The skin of the operating area is depilated and carefully disinfected. Now the surgeon opens the joint through a small incision in the skin, through which a guide tube (trocar) is inserted. Sometimes it is necessary to fill the joint cavity with a sterile liquid or carbon monoxide and to stretch it so that the doctor can better orient himself in the joint space and clearly distinguish the joint structures.

The doctor finally inserts the arthroscope through the trocar. He follows the camera recordings in real time on a screen so that he can examine the joint while it is moving. If he discovers joint damage that can be treated arthroscopically, he introduces additional instruments into the joint cavity through additional skin incisions. With the help of burrs, for example, bones and cartilage can be smoothed, needle and thread allow the suturing of torn ligaments.

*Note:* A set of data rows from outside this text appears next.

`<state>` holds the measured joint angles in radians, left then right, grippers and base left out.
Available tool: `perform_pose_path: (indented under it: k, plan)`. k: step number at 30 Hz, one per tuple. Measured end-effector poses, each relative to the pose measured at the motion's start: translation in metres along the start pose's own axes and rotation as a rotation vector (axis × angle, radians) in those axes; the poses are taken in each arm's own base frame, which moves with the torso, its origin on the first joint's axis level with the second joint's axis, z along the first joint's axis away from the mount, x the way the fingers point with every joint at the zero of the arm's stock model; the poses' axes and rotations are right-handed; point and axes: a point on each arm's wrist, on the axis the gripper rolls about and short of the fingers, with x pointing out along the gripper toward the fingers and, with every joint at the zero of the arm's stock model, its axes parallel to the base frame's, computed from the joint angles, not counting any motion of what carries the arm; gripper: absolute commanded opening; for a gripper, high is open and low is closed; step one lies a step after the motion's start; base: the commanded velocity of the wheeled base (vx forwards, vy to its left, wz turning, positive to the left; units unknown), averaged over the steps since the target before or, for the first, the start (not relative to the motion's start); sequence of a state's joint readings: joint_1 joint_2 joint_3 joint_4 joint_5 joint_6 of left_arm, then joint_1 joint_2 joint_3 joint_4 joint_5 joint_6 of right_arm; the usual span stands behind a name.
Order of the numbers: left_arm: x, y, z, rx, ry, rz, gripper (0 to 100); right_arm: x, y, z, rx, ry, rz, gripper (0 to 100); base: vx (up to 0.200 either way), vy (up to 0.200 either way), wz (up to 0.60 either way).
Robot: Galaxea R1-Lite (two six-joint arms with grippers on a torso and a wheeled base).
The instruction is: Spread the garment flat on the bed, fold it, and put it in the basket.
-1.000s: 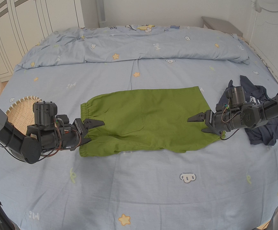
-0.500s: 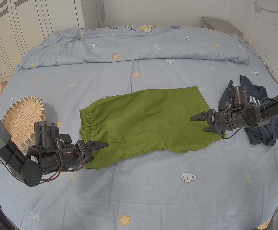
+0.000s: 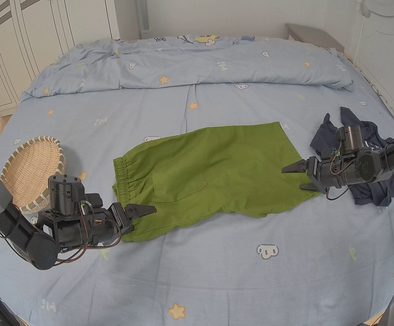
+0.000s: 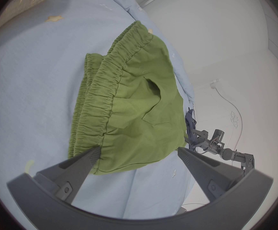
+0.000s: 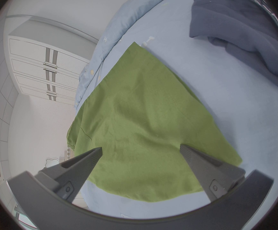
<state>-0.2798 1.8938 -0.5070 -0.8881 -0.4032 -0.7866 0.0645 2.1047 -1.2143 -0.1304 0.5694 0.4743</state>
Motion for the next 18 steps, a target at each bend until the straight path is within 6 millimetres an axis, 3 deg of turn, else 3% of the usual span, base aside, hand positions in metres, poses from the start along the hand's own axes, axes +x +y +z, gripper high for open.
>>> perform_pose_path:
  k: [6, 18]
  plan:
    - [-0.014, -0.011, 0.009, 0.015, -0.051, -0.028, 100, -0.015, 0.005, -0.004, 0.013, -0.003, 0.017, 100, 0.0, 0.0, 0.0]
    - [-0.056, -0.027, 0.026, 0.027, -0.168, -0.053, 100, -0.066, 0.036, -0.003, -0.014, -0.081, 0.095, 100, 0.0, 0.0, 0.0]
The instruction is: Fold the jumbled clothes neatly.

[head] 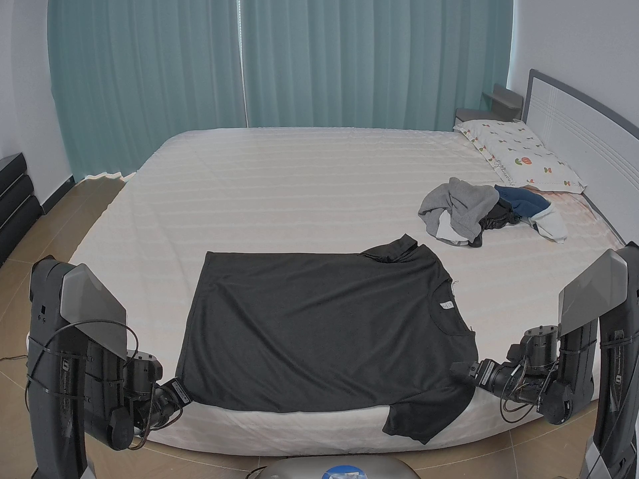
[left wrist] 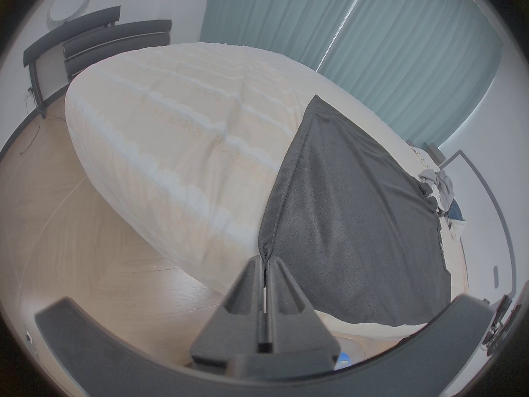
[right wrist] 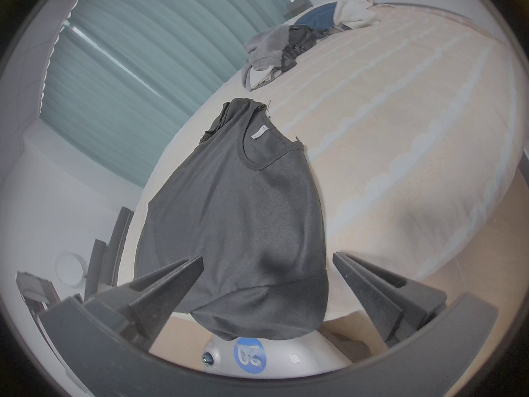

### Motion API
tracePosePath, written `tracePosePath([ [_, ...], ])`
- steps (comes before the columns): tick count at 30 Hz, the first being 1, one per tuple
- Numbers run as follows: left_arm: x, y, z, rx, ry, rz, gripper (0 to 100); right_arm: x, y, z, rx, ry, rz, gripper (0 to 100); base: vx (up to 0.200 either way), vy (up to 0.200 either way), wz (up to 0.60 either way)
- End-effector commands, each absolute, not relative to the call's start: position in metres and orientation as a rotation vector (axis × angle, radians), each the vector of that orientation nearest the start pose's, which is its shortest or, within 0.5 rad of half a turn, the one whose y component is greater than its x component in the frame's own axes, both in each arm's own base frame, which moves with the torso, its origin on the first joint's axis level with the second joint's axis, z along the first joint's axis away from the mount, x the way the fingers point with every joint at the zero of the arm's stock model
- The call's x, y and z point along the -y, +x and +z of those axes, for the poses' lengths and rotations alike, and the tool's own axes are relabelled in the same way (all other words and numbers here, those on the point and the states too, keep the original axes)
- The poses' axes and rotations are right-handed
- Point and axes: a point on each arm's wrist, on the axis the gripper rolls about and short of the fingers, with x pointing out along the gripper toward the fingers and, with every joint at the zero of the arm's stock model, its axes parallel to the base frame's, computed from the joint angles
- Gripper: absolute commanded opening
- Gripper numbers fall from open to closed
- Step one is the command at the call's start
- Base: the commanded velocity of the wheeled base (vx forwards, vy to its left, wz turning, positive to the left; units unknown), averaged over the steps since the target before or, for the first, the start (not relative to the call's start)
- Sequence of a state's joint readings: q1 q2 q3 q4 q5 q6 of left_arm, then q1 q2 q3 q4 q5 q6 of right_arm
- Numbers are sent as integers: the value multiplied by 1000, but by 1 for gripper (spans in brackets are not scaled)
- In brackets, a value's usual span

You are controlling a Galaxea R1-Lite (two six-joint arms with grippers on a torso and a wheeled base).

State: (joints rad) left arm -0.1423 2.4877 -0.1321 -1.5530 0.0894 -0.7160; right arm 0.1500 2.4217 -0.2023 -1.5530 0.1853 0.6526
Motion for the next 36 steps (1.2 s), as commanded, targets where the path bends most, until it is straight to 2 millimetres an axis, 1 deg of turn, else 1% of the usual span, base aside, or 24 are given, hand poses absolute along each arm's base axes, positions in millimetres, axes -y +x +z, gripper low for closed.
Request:
tracePosePath([
  [1,32,242,-61,-729,-631,228,0,-42,254,-49,-747,615,97,100,0,0,0],
  [5,32,243,-61,-723,-643,232,0,-39,256,-55,-754,611,82,100,0,0,0],
  [8,32,243,-61,-723,-643,232,0,-39,263,-56,-735,616,85,100,0,0,0],
  [15,32,244,-60,-719,-646,231,0,-44,273,-61,-715,610,106,100,0,0,0],
  [16,32,243,-61,-720,-646,232,0,-44,275,-62,-711,610,106,0,0,0,0],
  [18,32,244,-60,-719,-646,231,0,-44,278,-63,-701,610,109,0,0,0,0],
  [22,32,245,-60,-714,-648,231,0,-40,304,-60,-640,624,119,0,0,0,0],
  [25,32,244,-60,-715,-646,231,0,-40,316,-60,-662,622,107,0,0,0,0],
  [26,32,244,-60,-715,-648,232,0,-40,322,-61,-659,613,108,0,0,0,0],
  [28,32,244,-60,-715,-648,233,0,-39,325,-60,-655,609,108,0,0,0,0],
  [29,32,244,-60,-716,-650,235,0,-37,336,-58,-626,601,110,0,0,0,0],
  [30,32,245,-60,-715,-649,233,0,-37,341,-57,-616,602,112,0,0,0,0],
  [36,32,244,-60,-716,-651,234,0,-37,352,-59,-584,599,122,0,0,0,0],
])
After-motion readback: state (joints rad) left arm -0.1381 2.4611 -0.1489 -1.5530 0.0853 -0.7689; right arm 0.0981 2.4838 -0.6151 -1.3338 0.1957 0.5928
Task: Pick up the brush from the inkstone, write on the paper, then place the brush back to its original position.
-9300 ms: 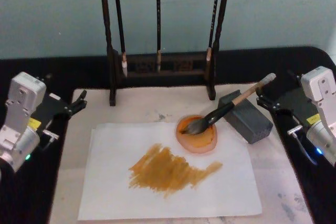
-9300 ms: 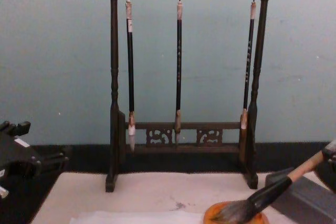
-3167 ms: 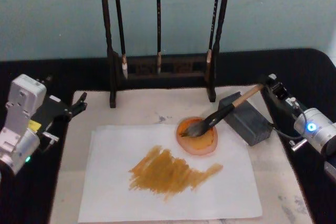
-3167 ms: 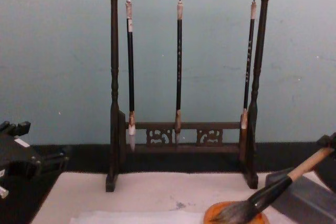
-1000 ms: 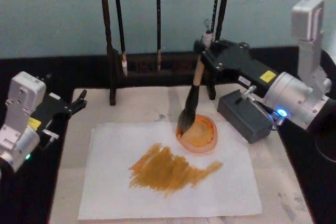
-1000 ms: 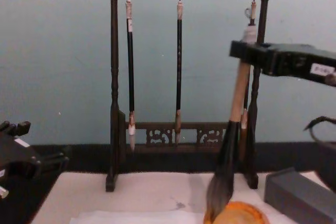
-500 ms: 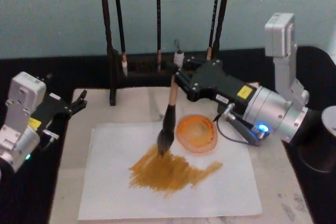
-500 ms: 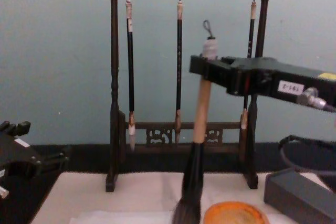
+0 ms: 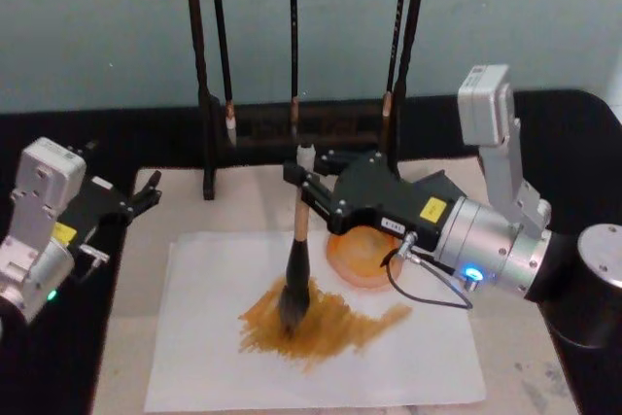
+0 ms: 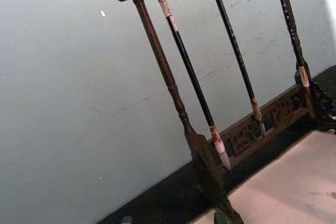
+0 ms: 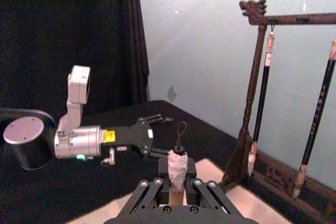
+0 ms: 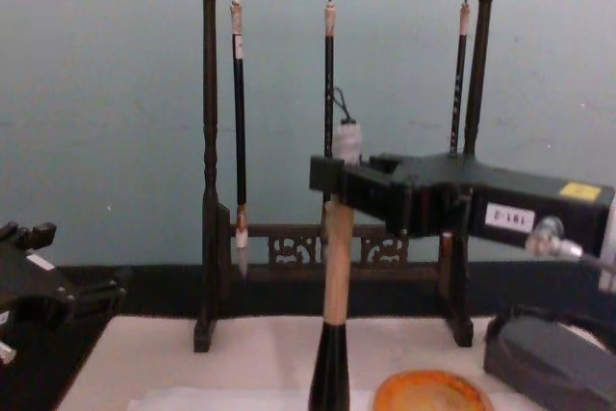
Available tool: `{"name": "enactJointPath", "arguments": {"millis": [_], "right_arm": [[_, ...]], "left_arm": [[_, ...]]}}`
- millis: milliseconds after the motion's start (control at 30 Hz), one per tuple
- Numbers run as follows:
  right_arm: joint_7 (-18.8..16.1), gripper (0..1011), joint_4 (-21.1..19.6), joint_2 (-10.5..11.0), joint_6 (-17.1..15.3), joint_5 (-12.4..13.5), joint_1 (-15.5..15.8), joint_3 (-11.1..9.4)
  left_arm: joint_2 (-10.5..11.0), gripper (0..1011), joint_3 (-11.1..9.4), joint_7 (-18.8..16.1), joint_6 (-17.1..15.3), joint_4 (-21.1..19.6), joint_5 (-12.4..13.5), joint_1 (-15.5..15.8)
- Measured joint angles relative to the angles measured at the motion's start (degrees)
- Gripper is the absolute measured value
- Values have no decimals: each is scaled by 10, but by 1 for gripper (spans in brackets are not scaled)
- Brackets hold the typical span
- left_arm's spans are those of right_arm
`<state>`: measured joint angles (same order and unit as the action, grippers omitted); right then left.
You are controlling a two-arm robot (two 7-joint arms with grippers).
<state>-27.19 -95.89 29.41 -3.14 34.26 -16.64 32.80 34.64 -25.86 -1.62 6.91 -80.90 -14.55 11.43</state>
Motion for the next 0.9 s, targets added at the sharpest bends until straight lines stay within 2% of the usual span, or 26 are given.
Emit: {"name": "enactJointPath", "arguments": {"millis": [133,533,900], "right_arm": [[0,166,7,-3,0,-8,2,-2],[10,167,38,-21,10,-27,1,-28],[10,166,42,-33,10,-33,1,-49]], "left_arm": [[0,1010,0,0,0,0,0,0],[0,1010,0,0,0,0,0,0],[0,1010,0,0,0,0,0,0]]}}
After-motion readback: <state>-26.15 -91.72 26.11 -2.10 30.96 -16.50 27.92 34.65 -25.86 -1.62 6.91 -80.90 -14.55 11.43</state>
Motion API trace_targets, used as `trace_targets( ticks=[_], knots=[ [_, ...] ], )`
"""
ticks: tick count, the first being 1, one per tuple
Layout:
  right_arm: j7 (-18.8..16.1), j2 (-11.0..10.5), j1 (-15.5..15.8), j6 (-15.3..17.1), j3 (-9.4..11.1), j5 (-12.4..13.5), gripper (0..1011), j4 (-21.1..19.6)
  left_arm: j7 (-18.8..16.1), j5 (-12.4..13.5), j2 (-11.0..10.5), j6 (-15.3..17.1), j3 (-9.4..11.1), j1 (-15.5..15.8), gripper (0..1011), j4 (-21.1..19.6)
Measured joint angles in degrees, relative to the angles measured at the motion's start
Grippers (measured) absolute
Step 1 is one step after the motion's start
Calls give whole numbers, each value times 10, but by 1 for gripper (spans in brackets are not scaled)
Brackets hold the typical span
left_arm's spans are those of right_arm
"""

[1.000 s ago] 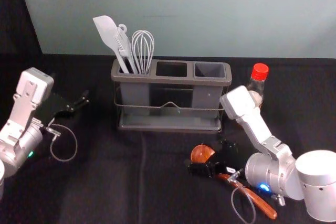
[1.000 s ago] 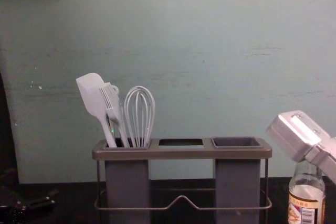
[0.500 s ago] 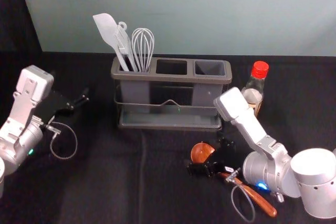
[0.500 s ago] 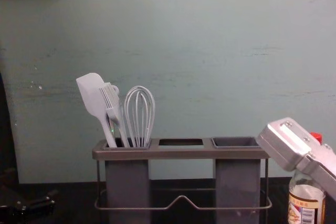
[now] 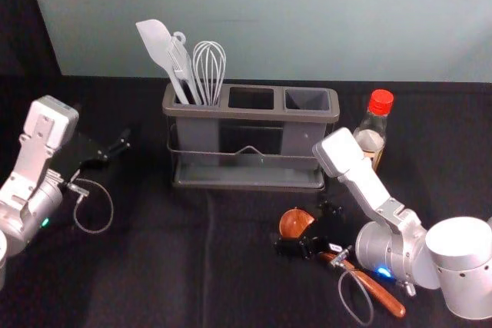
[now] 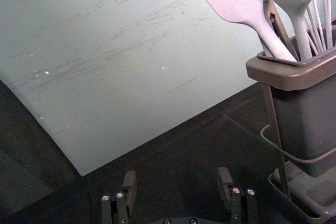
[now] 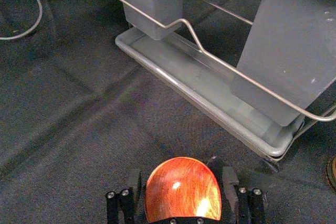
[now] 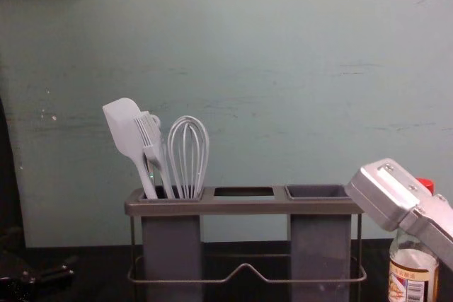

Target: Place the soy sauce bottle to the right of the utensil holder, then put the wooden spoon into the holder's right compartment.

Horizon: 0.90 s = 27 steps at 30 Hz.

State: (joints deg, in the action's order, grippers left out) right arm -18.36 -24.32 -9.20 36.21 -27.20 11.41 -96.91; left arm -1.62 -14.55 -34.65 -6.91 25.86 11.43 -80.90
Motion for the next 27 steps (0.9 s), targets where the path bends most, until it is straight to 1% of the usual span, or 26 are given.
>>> trace_targets(
  ticks=[1,2,3,4,6,8,22,23,24,27],
  knots=[
    [0,0,0,0,0,0,973,0,0,0,0,0,0,0,1005,0],
    [0,0,0,0,0,0,973,0,0,0,0,0,0,0,1005,0],
    [0,0,0,1,0,0,935,0,0,0,0,0,0,0,1005,0],
    [0,0,0,1,0,1,927,0,0,0,0,0,0,0,1005,0],
    [0,0,0,1,0,1,862,-1,0,0,0,0,0,0,1005,0],
    [1,0,0,2,0,1,821,-1,0,0,0,0,0,0,1005,0],
    [1,0,1,1,1,1,814,-2,0,0,0,0,0,0,1005,0],
    [1,0,4,-7,3,1,814,-5,0,0,0,0,0,0,1005,0],
    [1,0,12,-26,11,2,814,-12,0,0,0,0,0,0,1005,0],
    [1,0,25,-58,24,3,814,-25,0,0,0,0,0,0,1005,0]
  ],
)
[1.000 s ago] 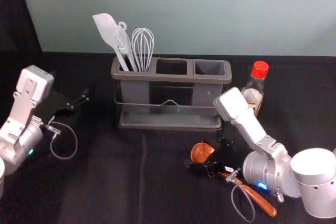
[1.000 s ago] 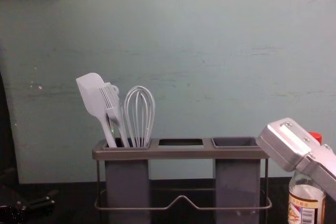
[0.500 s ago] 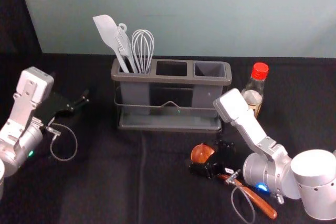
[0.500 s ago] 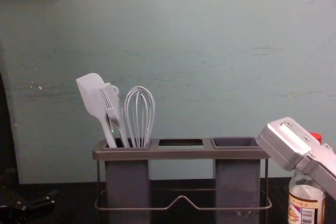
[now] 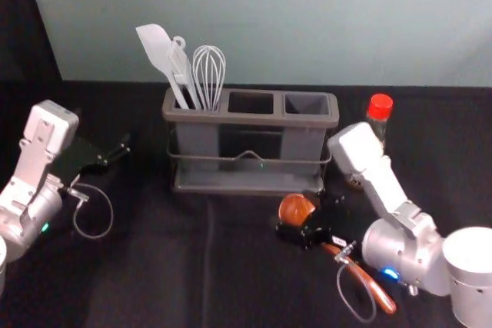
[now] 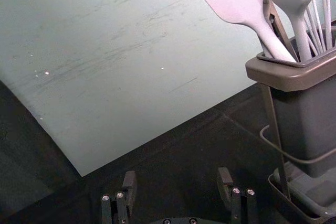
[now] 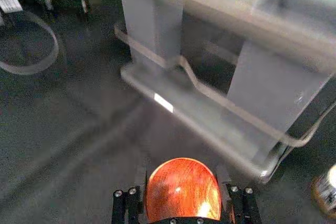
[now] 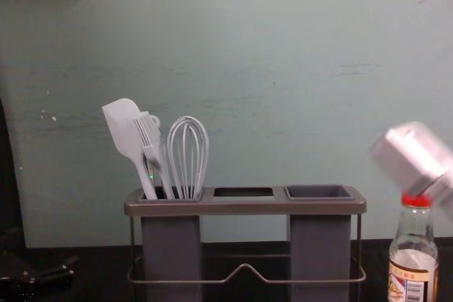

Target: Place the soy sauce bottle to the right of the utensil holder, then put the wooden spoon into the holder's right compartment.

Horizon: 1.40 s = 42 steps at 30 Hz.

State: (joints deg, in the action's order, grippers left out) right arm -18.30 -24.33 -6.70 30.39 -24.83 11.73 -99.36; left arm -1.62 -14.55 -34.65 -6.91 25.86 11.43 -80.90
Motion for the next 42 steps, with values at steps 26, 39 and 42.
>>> trace_targets(
  ticks=[26,39,42],
  knots=[
    [-51,-18,56,-317,89,78,814,-131,0,0,0,0,0,0,1005,0],
    [-51,-2,-17,-308,90,129,814,-122,0,0,0,0,0,0,1005,0],
    [-47,4,-43,-300,85,135,814,-113,0,0,0,0,0,0,1005,0]
  ],
)
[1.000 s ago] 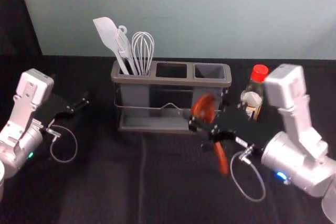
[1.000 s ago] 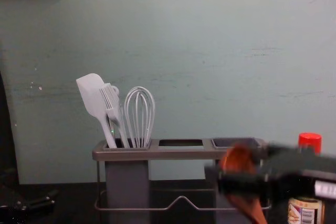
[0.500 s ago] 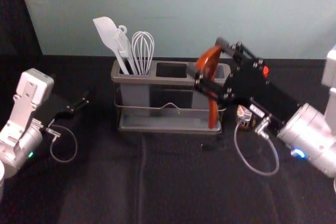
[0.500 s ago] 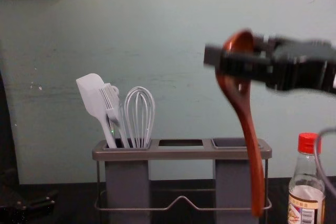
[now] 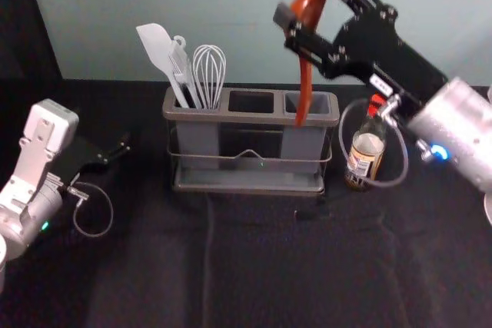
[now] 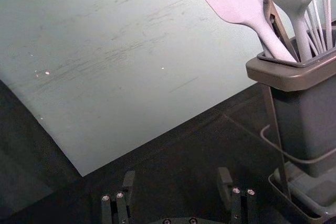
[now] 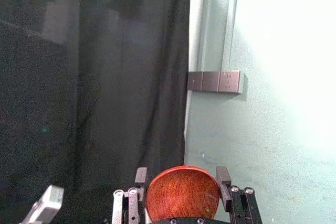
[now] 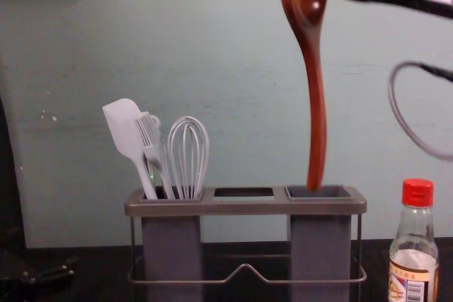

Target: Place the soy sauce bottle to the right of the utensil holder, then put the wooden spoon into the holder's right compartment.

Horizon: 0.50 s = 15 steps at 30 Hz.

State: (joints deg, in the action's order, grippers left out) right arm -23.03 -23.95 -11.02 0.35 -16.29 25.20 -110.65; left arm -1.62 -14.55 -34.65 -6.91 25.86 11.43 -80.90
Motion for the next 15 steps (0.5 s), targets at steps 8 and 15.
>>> trace_targets(
  ticks=[8,15],
  knots=[
    [16,17,-57,17,-14,10,814,36,0,0,0,0,0,0,1005,0],
    [37,29,-79,27,-14,17,814,68,0,0,0,0,0,0,1005,0]
  ],
)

Finally, the arthroscope and all other instruments are removed and the skin incisions carefully sutured. If there is a risk of bleeding, drainage tubes can be temporarily inserted into the joint. A slightly compressing bandage also prevents bruising and protects the wounds from infection.

What are the risks of an arthroscopy?

Arthroscopy is a relatively uncomplicated examination. However, in rare cases the instruments and arthroscope used can injure the joint and joint structures such as cartilage and ligaments. As with any invasive procedure, structures such as vessels and nerves can also be damaged. In addition, bruises (hematomas) and bleeding may occur.

Infection of the wounds or the joint cavity can also occur. However, this complication is much less common with arthroscopy than with open surgical procedures. Despite anticoagulant medication, there is a risk of blood clots forming in the veins (thrombosis), as after any operation.

What do I have to consider after an arthroscopy?

Both after an outpatient arthroscopy and after an arthroscopy performed in a hospital, the affected joint should be kept as still as possible for a certain period of time. Pain reliever and inflammation-relieving medication, cooling and decongestant measures such as elevation are also used to guarantee quick and best possible healing.

After this phase of immobilization, an arthroscopy is followed by physiotherapy, which restores the function of the joint.